The best way to start a conclusion is to circle back to your main argument with a fresh angle, not to repeat what you already said. Phrases like “in conclusion” or “to summarize” feel mechanical and signal to your reader that you’ve run out of things to say. Instead, your opening line should reconnect the reader to your central point while pushing the idea one step further.
Synthesize Rather Than Summarize
The most reliable way to open a conclusion is to pull your main points together into a single, cohesive insight. This is different from summarizing. A summary restates each point individually, which feels redundant to anyone who just read your paper. Synthesis shows how those points connect to each other and what they mean as a whole.
For example, if you wrote three body paragraphs about how a company’s marketing, pricing, and customer service all contributed to its growth, don’t start your conclusion by listing those three things again. Instead, open with a sentence that captures the bigger picture: something like “Growth at [Company] wasn’t driven by any single strategy but by three reinforcing decisions that compounded over time.” That sentence covers the same ground but moves the reader forward instead of backward.
Return to Your Introduction
One of the most effective techniques is to echo something specific from your opening paragraph. If your introduction started with a scenario, a statistic, or a question, revisit it in your conclusion with the added context of everything you’ve argued. This creates a satisfying full-circle structure that makes your essay feel deliberately built rather than loosely assembled.
Say your introduction opened with a description of a problem. Your conclusion might begin by returning to that same problem, but now the reader sees it differently because of the evidence you presented. You can use parallel language or imagery from the introduction to trigger that recognition. The key is that the reader should feel the shift in understanding between the first time they encountered the idea and this second pass.
Ask “So What?”
If you’re stuck on your opening line, try the “so what” test. Read your thesis statement out loud and then ask yourself, “Why should anyone care about this?” Your answer to that question is often a stronger conclusion opener than anything you’d write by staring at a blank screen.
This technique works because it forces you to address the broader significance of your argument. A paper about workplace productivity tools isn’t really about the tools. It’s about how people spend their time, how companies allocate resources, or how technology reshapes daily routines. Starting your conclusion at that higher level of meaning gives the reader something to think about after they finish reading.
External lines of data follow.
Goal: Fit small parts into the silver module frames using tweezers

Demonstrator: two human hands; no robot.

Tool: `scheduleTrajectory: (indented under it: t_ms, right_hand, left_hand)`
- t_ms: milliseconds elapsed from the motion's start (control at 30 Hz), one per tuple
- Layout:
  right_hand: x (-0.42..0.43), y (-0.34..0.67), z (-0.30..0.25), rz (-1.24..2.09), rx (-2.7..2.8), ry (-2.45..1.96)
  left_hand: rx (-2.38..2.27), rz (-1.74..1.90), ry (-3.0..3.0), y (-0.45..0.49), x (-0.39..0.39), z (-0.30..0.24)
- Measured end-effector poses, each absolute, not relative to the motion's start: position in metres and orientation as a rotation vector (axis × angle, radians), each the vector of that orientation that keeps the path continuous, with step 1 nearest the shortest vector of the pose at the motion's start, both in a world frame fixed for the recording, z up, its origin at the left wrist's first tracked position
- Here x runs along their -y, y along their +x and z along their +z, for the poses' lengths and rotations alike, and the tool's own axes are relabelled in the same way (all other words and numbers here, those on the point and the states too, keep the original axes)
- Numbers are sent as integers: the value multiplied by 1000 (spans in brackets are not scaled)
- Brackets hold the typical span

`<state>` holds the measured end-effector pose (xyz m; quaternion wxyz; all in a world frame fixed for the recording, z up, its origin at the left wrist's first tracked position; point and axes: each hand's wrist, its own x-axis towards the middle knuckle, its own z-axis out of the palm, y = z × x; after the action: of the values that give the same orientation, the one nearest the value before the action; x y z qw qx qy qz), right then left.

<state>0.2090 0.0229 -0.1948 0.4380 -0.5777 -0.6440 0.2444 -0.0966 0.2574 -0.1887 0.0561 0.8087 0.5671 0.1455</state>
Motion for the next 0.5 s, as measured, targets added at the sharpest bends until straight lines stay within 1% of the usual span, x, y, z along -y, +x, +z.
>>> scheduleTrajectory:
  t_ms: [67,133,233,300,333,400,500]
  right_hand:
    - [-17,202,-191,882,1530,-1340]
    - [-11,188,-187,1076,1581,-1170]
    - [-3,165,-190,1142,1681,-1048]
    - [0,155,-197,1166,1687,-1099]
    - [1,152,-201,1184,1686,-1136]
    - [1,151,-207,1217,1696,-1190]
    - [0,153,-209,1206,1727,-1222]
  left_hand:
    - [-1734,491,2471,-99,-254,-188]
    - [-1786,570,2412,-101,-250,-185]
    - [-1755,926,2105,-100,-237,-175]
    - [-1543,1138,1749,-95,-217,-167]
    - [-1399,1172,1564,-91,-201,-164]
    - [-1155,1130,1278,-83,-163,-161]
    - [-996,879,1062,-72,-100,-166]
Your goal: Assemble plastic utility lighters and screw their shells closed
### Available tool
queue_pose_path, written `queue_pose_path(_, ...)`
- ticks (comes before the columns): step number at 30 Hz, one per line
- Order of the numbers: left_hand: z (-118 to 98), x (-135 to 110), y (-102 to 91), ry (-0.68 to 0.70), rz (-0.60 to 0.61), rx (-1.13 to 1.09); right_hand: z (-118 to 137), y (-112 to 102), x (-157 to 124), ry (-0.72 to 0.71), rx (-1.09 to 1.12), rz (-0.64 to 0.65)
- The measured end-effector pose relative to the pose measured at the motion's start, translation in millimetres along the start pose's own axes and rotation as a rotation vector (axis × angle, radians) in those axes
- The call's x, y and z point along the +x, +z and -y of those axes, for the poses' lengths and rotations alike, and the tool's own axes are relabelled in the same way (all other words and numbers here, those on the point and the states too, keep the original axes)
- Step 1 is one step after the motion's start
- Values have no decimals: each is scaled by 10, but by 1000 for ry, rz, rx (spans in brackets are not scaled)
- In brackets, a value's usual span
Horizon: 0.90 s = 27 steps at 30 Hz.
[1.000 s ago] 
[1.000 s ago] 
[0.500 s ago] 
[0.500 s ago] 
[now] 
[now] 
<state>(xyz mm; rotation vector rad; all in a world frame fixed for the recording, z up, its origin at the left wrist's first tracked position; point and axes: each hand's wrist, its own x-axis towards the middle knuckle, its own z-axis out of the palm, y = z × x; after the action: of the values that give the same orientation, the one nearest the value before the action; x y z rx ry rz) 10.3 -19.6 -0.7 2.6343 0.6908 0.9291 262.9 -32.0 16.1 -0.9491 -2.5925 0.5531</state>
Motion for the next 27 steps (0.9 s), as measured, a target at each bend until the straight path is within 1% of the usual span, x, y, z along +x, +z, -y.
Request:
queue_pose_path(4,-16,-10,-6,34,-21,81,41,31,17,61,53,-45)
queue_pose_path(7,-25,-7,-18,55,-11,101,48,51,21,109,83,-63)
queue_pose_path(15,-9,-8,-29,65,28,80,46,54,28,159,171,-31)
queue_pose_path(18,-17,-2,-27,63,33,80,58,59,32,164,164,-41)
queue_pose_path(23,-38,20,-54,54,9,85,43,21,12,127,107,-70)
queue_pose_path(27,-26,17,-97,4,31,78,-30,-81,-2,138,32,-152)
Open With a Provocative Insight or Quotation
A well-chosen quotation or a surprising observation from your research can jolt a conclusion to life. This works especially well in persuasive or analytical writing where you want the ending to land with emotional or intellectual weight. The quotation doesn’t need to come from a famous person. A line from a source you cited in the body of your paper, repositioned at the start of your conclusion, can reframe everything that came before it.
The same principle applies to your own language. If your research led you to a conclusion that’s genuinely surprising or counterintuitive, lead with that. A sentence like “The data suggests the opposite of what most managers assume” pulls the reader in and gives your conclusion immediate momentum.
Point Toward Action or Broader Implications
In professional and technical writing, conclusions often need to pivot from analysis to recommendations. You can open by proposing a course of action, raising questions for further study, or connecting your findings to a larger issue. This is especially common in business reports, research papers, and policy writing.
A technical report on solar heating systems, for instance, might open its conclusion with a forward-looking statement: “Careful attention to these design principles will enable homeowners to install efficient, productive systems.” That sentence doesn’t rehash the report’s data. It tells the reader what to do with it. In academic contexts, you might open by pointing to what your argument means beyond the specific case you examined, connecting a single historical event to a broader movement or trend.
Phrases to Avoid
Steer clear of stock transitions like “in conclusion,” “to summarize,” “in the end,” “lastly,” and “to conclude.” These phrases are technically correct, but they add no meaning. Your reader already knows they’ve reached the conclusion because they can see how much text is left on the page. Using one of these phrases wastes your most valuable sentence, the first one, on a label instead of an idea.
Overusing transitional language in general can make your writing feel heavy-handed. If the connection between your final body paragraph and your conclusion is clear from the content itself, you don’t need a signpost phrase to bridge them. Trust your reader to follow the logic. Save your opening line for something that earns the reader’s attention one last time.
Putting It Together
Your conclusion’s first sentence has one job: to remind the reader why your argument matters while making them want to keep reading to the end. The technique you choose depends on the type of writing. A personal essay benefits from circling back to an image or story from the introduction. An analytical paper works well with synthesis or a “so what” reframe. A business report often calls for a forward-looking recommendation. In every case, the goal is the same. Don’t restart your argument. Elevate it.